TRIDIS: A Comprehensive Medieval and Early Modern Corpus for HTR and NER
Sergio Torres Aguilar
TL;DR
The paper addresses robust evaluation for Handwritten Text Recognition (HTR) and Named Entity Recognition (NER) on medieval and early modern manuscripts, arming researchers with a unified, open corpus to overcome annotation inconsistencies and in-domain biases. It introduces TRIDIS, a Parquet-based, metadata-rich resource that aggregates multiple open sub-corpora under semi-diplomatic transcription rules, enabling cross-script and cross-language research.
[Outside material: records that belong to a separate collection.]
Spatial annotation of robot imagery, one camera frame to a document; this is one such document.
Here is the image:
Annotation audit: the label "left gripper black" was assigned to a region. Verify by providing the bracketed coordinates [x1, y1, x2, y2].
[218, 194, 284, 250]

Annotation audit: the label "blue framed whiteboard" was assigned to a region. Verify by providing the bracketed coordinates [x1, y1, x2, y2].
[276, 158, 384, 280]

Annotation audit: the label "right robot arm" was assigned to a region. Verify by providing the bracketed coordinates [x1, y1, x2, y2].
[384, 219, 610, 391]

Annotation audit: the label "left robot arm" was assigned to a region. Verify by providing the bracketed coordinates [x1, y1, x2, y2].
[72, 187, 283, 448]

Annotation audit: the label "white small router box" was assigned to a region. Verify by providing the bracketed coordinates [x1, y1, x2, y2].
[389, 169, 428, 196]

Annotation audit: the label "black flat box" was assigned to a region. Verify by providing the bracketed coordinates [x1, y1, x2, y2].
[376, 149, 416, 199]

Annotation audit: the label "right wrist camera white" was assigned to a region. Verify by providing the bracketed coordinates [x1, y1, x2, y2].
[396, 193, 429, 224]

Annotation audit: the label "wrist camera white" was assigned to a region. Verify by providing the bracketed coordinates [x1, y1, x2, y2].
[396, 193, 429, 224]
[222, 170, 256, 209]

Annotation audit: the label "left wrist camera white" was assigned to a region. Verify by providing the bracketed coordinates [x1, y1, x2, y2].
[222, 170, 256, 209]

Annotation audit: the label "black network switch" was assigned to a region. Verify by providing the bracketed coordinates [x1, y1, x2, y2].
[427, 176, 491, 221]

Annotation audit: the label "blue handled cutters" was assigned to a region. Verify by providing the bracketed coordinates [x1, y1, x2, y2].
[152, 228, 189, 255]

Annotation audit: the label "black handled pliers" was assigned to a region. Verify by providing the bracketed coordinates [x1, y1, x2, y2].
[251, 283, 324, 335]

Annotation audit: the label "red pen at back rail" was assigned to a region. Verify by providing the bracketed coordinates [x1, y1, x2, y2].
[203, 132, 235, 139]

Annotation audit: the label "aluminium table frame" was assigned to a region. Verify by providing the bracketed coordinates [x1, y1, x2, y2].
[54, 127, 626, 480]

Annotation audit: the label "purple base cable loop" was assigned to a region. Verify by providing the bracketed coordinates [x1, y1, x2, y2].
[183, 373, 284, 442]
A novel outlier-driven test-split strategy, grounded in joint image-text embeddings, yields a more challenging and realistic assessment of model robustness, with baseline experiments (TrOCR and MiniCPM-Llama3-V 2.5) illustrating a sizable gap on outlier data compared to random splits. The work aims to spur cross-domain transfer and robust HTR/NER methods for heritage documents, with future plans to broaden scripts, languages, and metadata coverage to further mitigate domain drift.
Abstract
This paper introduces TRIDIS (Tria Digita Scribunt), an open-source corpus of medieval and early modern manuscripts. TRIDIS aggregates multiple legacy collections (all published under open licenses) and incorporates large metadata descriptions. While prior publications referenced some portions of this corpus, here we provide a unified overview with a stronger focus on its constitution. We describe (i) the narrative, chronological, and editorial background of each major sub-corpus, (ii) its semi-diplomatic transcription rules (expansion, normalization, punctuation), (iii) a strategy for challenging out-of-domain test splits driven by outlier detection in a joint embedding space, and (iv) preliminary baseline experiments using TrOCR and MiniCPM2.5 comparing random and outlier-based test partitions. Overall, TRIDIS is designed to stimulate joint robust Handwritten Text Recognition (HTR) and Named Entity Recognition (NER) research across medieval and early modern textual heritage.